▶ **TASK OBJECTIVE**:
Produce a word-for-word copy of the listing below without its pictures.

▶ **THE DATA**:
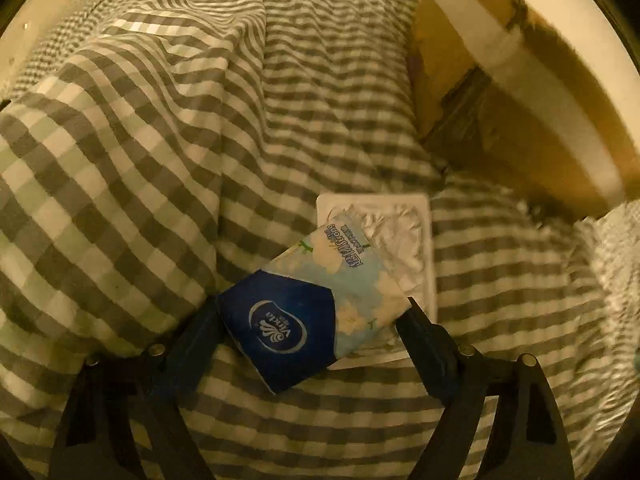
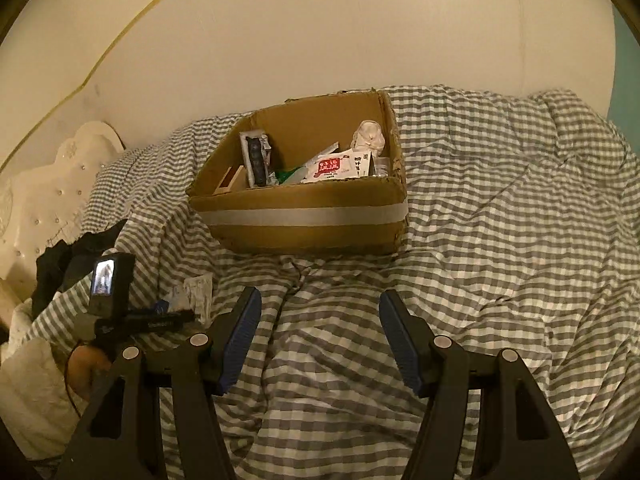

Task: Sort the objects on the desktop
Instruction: 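Withdraw the left gripper and grasp the blue-and-white tissue packet, then grasp the teal blister card with the right gripper while the left holds the tissue packet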

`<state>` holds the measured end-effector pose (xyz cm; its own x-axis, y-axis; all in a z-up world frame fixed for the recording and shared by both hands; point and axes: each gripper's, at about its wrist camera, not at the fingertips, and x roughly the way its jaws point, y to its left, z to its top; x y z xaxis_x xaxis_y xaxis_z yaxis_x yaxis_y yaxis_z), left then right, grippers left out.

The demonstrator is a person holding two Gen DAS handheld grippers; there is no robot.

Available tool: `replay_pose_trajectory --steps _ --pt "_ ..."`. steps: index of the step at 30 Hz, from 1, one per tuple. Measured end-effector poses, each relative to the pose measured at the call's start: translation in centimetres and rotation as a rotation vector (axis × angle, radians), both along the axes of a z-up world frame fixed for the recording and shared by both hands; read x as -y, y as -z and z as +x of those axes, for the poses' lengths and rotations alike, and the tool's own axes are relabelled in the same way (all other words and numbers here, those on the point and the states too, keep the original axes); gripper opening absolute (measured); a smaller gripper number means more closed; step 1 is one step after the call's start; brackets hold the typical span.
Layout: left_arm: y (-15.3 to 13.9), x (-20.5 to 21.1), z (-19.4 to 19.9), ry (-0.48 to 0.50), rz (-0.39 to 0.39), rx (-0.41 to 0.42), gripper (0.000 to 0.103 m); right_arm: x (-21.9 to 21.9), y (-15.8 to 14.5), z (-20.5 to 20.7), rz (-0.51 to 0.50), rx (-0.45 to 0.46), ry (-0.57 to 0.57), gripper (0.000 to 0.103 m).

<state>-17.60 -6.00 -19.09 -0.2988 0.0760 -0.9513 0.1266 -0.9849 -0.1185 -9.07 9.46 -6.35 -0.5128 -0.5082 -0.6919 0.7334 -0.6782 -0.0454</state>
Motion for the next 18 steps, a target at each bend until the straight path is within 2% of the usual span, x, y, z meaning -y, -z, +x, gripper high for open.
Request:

▶ **OUTPUT FOR THIS TASK**:
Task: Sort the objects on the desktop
Instruction: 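Withdraw the left gripper and grasp the blue-and-white tissue packet, then grasp the teal blister card with the right gripper while the left holds the tissue packet
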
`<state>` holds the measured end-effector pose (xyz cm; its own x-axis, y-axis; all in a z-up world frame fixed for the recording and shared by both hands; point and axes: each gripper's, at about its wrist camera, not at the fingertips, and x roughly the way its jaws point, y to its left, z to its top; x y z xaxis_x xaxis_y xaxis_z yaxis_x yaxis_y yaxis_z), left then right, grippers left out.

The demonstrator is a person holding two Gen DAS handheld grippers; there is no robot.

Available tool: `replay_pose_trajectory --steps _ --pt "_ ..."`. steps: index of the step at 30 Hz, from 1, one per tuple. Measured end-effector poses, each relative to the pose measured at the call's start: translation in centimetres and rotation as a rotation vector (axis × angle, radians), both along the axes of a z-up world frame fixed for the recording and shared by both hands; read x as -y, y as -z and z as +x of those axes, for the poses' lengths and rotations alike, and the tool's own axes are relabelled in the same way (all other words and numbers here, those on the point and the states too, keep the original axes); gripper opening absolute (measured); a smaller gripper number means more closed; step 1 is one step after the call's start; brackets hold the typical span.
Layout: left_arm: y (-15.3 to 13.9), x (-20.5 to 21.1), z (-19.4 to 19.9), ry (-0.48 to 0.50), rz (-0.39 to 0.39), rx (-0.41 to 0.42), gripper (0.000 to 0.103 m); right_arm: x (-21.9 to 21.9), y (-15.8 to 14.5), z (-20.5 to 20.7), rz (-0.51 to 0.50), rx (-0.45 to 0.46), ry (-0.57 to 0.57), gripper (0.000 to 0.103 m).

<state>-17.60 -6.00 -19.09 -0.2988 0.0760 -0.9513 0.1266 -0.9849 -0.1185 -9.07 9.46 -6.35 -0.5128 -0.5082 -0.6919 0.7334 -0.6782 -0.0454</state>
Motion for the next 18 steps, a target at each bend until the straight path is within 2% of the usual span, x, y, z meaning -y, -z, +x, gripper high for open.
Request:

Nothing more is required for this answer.